Closed kyay10 closed 1 year ago

kyay10 commented 1 year ago

Minimal reproducer

sealed class TestFlag {
    val i: Int = 1 shl ordinal
    @GenSealedEnum companion object
    object Foo: TestFlag()
}

fun main() {
    TestFlag.Foo.i.also(::println)
}

A little context about my use-case: We're using sealed classes as Flags, and so it's common for us to want each object to have an integer representation that is 1 shifted left by its ordinal. This exception happens because during the initialization of the INSTANCEs for the objects, the ordinal extension property is accessed, which internally compares the object (using equality) against the instances of the objects inside the sealed class. A simple workaround for this is to turn i into a computed property, but that makes i get recomputed on every call, which adds the cost of all the equality checks that ordinal does internally. It would be appreciated if an option in the plugin could be provided that, instead of comparing the objects by equality, does is checks inside the ordinal property (so that this issue is prevented). I'm not super familiar with ksp and kotlinpoet, but I can attempt at making a PR that solves this.

alexvanyo commented 1 year ago

Thanks for the detailed use case, issue and PR!

Although in normal code I'd usually prefer to leave out the is in when statements for objects, these two should be overall pretty equivalent:

when (object) {
    FirstObject -> // ...
    SecondObject -> // ...
}

when (object) {
    is FirstObject -> // ...
    is SecondObject -> // ...
}

Instead of having a property useIsChecksForSealedObjectComparison, it might make sense to switch to is checks everywhere in the generated code for situations like this. That should fix your use case without needing an additional argument, and I don't think there'd be any downsides to doing so?

kyay10 commented 1 year ago

It's technically ever so slightly different in that, if a different instance of the sealed object is created through reflection (usually as a result of a serialization framework), it would change the behaviour of code that previously would throw errors (due to NoWhenBranchMatchedException) to not throw anymore. It's surprising behavior that that code would throw in the first place, so I would agree that changing to is checks is the way to go.

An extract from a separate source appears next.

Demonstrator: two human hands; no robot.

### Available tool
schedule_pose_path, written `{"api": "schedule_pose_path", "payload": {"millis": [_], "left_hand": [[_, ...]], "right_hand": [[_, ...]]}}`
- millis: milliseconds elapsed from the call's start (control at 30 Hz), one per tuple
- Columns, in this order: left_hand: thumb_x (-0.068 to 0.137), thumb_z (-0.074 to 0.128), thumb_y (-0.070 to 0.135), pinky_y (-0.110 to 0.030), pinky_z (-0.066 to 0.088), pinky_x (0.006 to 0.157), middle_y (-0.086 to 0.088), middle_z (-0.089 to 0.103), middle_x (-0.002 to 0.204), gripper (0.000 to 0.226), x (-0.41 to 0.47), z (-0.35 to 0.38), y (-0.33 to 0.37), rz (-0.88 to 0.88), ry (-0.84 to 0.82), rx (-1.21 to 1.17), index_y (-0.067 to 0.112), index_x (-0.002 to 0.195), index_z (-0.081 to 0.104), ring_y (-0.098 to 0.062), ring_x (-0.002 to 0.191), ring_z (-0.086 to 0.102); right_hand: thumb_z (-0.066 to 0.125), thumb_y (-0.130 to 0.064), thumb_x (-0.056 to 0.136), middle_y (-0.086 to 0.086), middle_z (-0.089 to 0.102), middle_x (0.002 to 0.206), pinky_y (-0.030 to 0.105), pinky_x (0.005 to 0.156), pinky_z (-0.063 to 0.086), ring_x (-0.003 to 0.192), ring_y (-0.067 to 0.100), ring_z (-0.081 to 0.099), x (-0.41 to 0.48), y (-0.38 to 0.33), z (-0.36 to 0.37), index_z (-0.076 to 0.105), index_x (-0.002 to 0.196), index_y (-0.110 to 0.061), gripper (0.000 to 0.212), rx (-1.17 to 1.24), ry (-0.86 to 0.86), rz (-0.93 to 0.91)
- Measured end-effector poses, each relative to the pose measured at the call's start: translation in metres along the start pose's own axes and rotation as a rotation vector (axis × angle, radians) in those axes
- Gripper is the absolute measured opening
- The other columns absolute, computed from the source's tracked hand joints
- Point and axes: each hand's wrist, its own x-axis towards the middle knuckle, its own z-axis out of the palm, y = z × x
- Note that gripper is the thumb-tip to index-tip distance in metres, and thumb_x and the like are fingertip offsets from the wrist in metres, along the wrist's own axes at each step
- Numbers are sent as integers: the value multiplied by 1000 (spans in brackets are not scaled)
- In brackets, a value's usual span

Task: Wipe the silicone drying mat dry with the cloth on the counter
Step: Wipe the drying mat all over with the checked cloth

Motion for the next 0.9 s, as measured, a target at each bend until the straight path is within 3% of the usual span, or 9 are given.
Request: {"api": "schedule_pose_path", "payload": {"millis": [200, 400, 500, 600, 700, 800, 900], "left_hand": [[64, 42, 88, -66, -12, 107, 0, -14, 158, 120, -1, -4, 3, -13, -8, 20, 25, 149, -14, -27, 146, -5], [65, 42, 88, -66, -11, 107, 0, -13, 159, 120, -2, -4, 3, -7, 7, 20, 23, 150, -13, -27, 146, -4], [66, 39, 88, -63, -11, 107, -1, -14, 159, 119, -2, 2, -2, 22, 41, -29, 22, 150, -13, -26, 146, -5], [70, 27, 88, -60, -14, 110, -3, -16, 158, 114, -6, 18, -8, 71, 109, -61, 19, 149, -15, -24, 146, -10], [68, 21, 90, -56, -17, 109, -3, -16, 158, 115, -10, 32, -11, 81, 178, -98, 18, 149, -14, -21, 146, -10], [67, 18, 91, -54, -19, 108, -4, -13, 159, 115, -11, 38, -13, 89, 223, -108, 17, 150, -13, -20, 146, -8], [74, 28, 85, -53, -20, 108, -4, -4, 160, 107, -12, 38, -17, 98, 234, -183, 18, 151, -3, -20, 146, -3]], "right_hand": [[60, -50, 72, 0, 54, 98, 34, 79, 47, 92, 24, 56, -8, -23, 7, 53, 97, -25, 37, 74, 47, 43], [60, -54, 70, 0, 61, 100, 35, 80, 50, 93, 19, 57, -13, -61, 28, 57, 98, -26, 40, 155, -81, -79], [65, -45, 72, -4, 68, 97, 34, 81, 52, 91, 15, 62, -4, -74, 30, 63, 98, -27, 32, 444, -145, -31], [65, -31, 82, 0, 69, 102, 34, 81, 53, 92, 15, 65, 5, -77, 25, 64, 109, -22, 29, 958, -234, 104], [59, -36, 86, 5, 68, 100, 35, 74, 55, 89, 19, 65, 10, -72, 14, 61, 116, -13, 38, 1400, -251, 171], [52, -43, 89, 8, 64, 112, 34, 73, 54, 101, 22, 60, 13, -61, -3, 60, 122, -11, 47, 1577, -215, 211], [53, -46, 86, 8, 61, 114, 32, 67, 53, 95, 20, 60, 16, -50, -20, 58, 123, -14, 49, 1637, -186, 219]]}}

kyay10 commented 1 year ago

@alexvanyo Done! I've changed the code to use is checks, and I've updated the tests and docs to reflect that. Please check #130 and suggest any needed changes!

alexvanyo commented 1 year ago

That behavior is surprising, I think the is method is better (or at least is a bit more robust to these edge cases).

I also saw in the updated Kotlin docs on data objects they even have a mention for using == instead of === for similar reasons. I'll take a look at #130 when I have a chance!